Маврикий не помнит, сколько времени он простоял здесь в углу зала, зажатый солдатами и красноармейцами. Его нашел и вывел отсюда Иван Макарович.

— Ну, вот, — сказал он, — ты и получил ответ на свой вопрос. И тебе ответил не кто-нибудь, а сам Ленин.

— Да-а, — рассеянно подтвердил Маврикий, все еще находясь под впечатлением виденного и слышанного.

Тогда, в этот день, 25 октября 1917 года, Маврикий не сумел бы повторить ленинские слова, прозвучавшие на весь мир:

«Рабочая и крестьянская революция, о необходимости которой все время говорили большевики, свершилась».

Зато потом, когда сказанное Владимиром Ильичем стало достоянием миллионов, Маврикий был убежден, что эти слова запечатлелись в его сердце там, в Смольном.

Свидание с Иваном Макаровичем было опять коротким. Оно и не могло быть иным. До Маврикия ли ему, когда еще не взят Зимний дворец, когда еще революция в самом разгаре. Все же Бархатов улучил минуту и проводил Маврикия.

— Смотри, — наказывал он, — юнкера еще не разоружились. Чуть что — в подъезд. Если понадоблюсь, найдешь меня здесь. А теперь беги. Будь счастлив, — Иван Макарович чмокнул племянника в щеку. — Теперь все будет хорошо. Не сразу, но будет… Беги!..

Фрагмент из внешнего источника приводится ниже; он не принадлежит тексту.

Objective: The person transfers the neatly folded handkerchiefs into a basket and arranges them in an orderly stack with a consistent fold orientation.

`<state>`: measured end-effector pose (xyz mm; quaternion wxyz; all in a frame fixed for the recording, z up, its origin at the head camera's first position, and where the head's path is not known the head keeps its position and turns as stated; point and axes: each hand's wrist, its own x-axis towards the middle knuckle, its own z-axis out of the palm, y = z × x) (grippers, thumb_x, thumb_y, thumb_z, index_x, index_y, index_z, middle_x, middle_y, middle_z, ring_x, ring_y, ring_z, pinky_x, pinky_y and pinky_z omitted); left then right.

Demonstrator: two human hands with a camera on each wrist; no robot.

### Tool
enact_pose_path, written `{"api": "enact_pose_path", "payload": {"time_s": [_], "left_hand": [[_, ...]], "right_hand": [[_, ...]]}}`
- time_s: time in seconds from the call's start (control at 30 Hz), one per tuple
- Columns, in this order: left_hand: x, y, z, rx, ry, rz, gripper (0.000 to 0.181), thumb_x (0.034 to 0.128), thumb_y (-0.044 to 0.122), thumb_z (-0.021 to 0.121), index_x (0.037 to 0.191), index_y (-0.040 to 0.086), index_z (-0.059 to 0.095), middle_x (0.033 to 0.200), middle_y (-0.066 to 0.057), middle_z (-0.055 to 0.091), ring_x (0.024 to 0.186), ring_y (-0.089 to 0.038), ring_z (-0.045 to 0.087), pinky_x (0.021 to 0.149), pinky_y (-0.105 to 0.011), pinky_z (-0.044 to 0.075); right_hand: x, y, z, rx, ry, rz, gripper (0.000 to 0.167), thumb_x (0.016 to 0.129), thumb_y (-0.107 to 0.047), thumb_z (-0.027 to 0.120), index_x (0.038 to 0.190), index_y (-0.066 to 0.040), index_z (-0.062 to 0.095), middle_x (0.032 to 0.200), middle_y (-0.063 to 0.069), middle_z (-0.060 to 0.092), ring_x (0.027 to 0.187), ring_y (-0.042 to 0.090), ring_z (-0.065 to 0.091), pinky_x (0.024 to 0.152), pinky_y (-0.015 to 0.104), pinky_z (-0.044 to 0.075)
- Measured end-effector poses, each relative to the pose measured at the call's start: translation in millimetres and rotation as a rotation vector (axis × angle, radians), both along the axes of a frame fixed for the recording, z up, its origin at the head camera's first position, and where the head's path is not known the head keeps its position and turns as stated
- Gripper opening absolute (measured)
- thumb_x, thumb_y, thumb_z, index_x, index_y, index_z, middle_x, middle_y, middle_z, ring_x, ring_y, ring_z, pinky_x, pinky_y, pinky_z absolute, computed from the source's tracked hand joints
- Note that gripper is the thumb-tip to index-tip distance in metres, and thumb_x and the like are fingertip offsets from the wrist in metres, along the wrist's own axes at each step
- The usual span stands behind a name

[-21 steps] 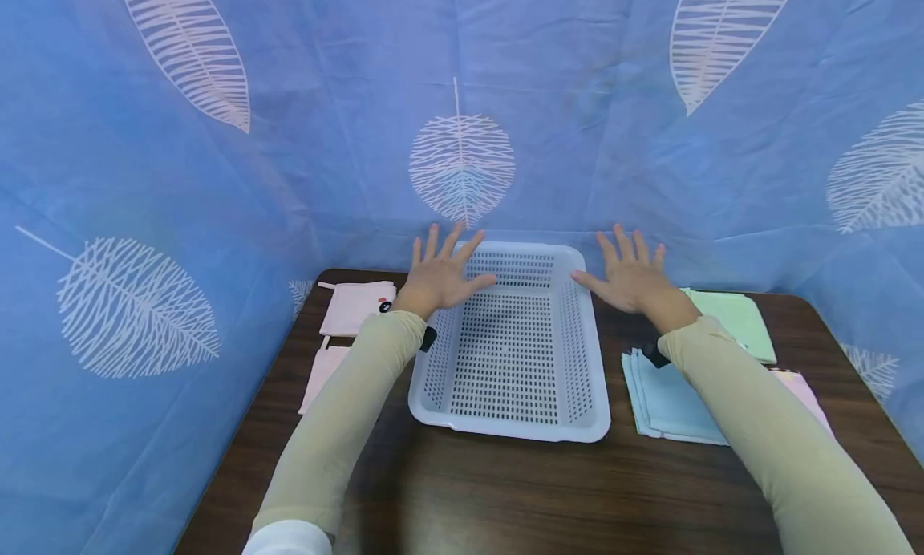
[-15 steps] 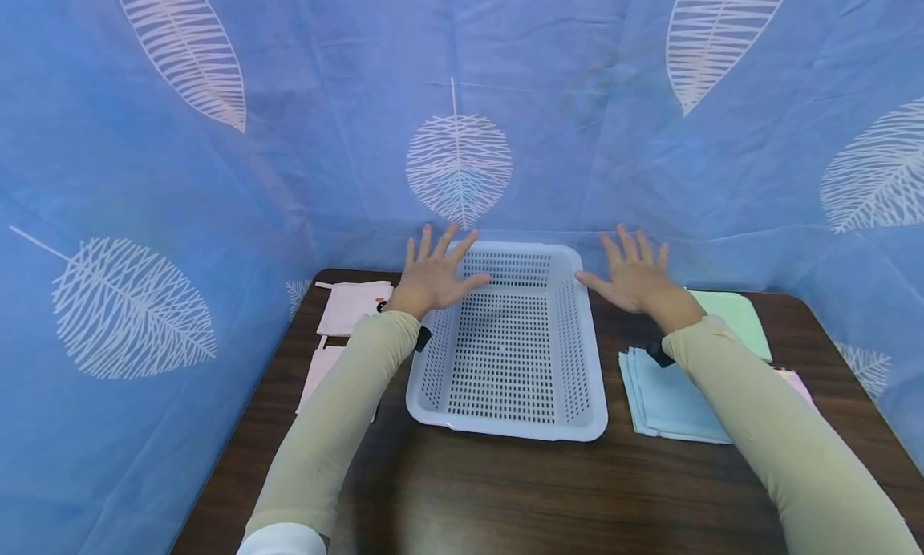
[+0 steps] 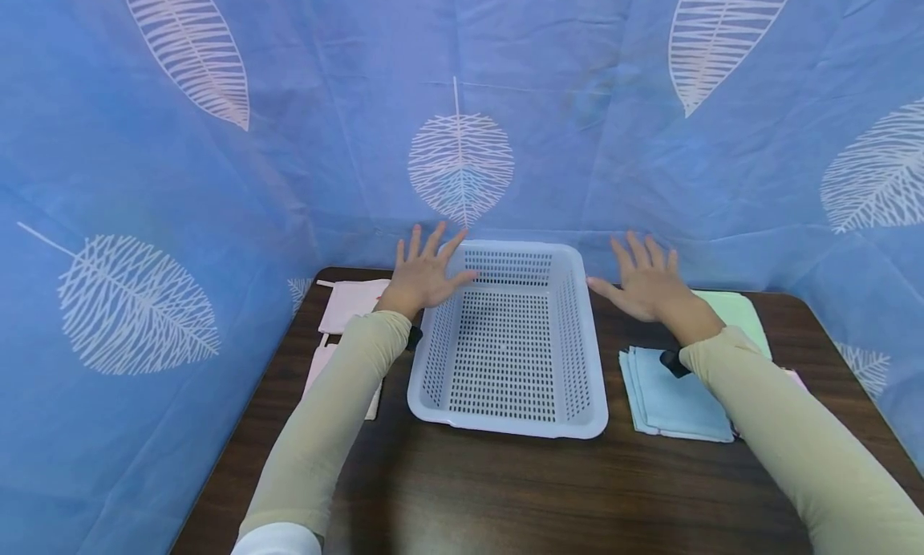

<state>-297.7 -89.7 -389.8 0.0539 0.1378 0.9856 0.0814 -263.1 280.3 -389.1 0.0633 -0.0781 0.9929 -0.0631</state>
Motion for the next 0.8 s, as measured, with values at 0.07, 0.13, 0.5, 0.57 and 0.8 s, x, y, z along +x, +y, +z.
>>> {"api": "enact_pose_path", "payload": {"time_s": [0.07,0.13,0.5,0.57,0.8], "left_hand": [[-0.4,-3.0,-0.8,0.006,-0.002,0.005,0.078,0.0979,0.078,0.027,0.161,0.048,-0.006,0.174,0.005,-0.013,0.159,-0.039,-0.016,0.126,-0.065,-0.002],[-0.9,-5.4,-1.7,0.01,-0.008,0.01,0.078,0.0973,0.079,0.026,0.161,0.048,-0.006,0.173,0.006,-0.015,0.159,-0.039,-0.017,0.126,-0.065,-0.003],[3.6,-13.6,-3.3,0.001,0.024,0.003,0.075,0.1002,0.074,0.026,0.163,0.044,-0.001,0.174,0.003,-0.01,0.16,-0.041,-0.011,0.126,-0.065,0.001],[3.7,-14.3,-4.0,-0.002,0.026,-0.012,0.074,0.1008,0.073,0.026,0.163,0.044,-0.001,0.174,0.004,-0.011,0.16,-0.041,-0.011,0.126,-0.065,0.002],[5.8,-16.4,-8.4,0.001,0.037,-0.076,0.073,0.1012,0.073,0.025,0.163,0.044,0.001,0.174,0.008,-0.01,0.16,-0.041,-0.012,0.126,-0.066,0.002]], "right_hand": [[2.3,0.5,-0.6,0.002,-0.003,0.001,0.098,0.101,-0.071,0.032,0.164,-0.004,0.001,0.169,0.028,-0.007,0.153,0.057,-0.005,0.116,0.079,-0.004],[4.3,1.7,-1.2,0.0,-0.004,-0.002,0.097,0.101,-0.071,0.032,0.164,-0.004,0.002,0.169,0.029,-0.007,0.153,0.057,-0.004,0.116,0.079,-0.004],[9.4,14.9,-3.3,-0.03,-0.025,-0.02,0.1,0.1,-0.074,0.029,0.164,-0.003,0.002,0.168,0.031,-0.008,0.151,0.06,-0.004,0.116,0.079,-0.002],[10.4,16.8,-3.9,-0.029,-0.024,-0.02,0.1,0.1,-0.074,0.029,0.164,-0.003,0.003,0.168,0.031,-0.007,0.151,0.06,-0.004,0.115,0.079,-0.001],[15.4,22.1,-6.4,-0.028,-0.018,-0.025,0.101,0.099,-0.074,0.03,0.164,-0.001,0.004,0.167,0.033,-0.005,0.15,0.061,-0.002,0.116,0.079,-0.001]]}}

На улицах почти не было слышно стрельбы. Часто встречались патрули. Задерживали встречных. Проверяли документы. На Маврика никто не обратил внимания. А жаль. Он бы мог сказать, откуда он идет и кого сегодня слышал. Но его никто и ни о чем не спрашивал. Зато дома его не спрашивали, а допрашивали. И он рассказал все как было.

— Иван Макарович не позволил мне идти вчера ночью под пулями. И я ночевал в Смольном. А потом я пошел слушать Владимира Ильича Лени… — «на» ему договорить не пришлось. Отчим ударил его по лицу.

— Недоносок! — крикнул он своим и без того высоким голосом, который при крике переходил в клич какой-то ночной птицы. — Я покажу тебе… — Далее он произнес похабные слова, которые не раз приходилось слышать Маврику от чужих и незнакомых людей. Слышать же их из уст человека, которого он называл «папа», было невыносимо больно и невыразимо стыдно.

А отчим, распаляясь, избивал пасынка, что называется, «за старое, за новое и за три года вперед». Теперь он ему был ненавистен, как примыкающий к тем, кто рушит все, что так долго лелеялось, накоплялось и создавалось.

Непрелов бил пасынка и за ферму, которая, кажется, тоже подвергалась опасности вместе с Зимним дворцом.

Маврикий задыхался от неожиданности и обиды. Герасим Петрович, испугавшись, что нервный мальчишка может кончиться, кинулся к кувшину с водой и плеснул из него на посиневшее лицо пасынка.

— Вы подлец, Герасим Петрович, — послышался голос за спиной Непрелова. Он увидел своего сожителя по комнате Суворова. — Я щажу вас при пасынке, не называю вас худшими словами, которых вы стоите.

Степан Петрович, говоря так, был уже возле Маврика. Он утирал его мокрое от воды лицо и внушал:

— Взять себя в руки, взять… Сейчас нельзя падать духом… Нельзя… Окружен Зимний дворец… Окружен, ты слышишь…

— Да-а, слышу, — начал часто, глубоко дышать Маврикий.

— И очень хорошо… Твой старый друг Александр Федорович Керенский в ловушке.

Герасим Петрович молчал. Ему тоже было трудно дышать. Неужели рухнет последнее… Неужели не успеют подоспеть в Питер надежные войска, пока еще держится в Зимнем дворце Временное правительство.

XI

Снова наступал вечер. Снова наступала тревожная ночь. «Аврора» вошла в Неву, это уже теперь точно. Об этом сказал Степан Петрович Суворов.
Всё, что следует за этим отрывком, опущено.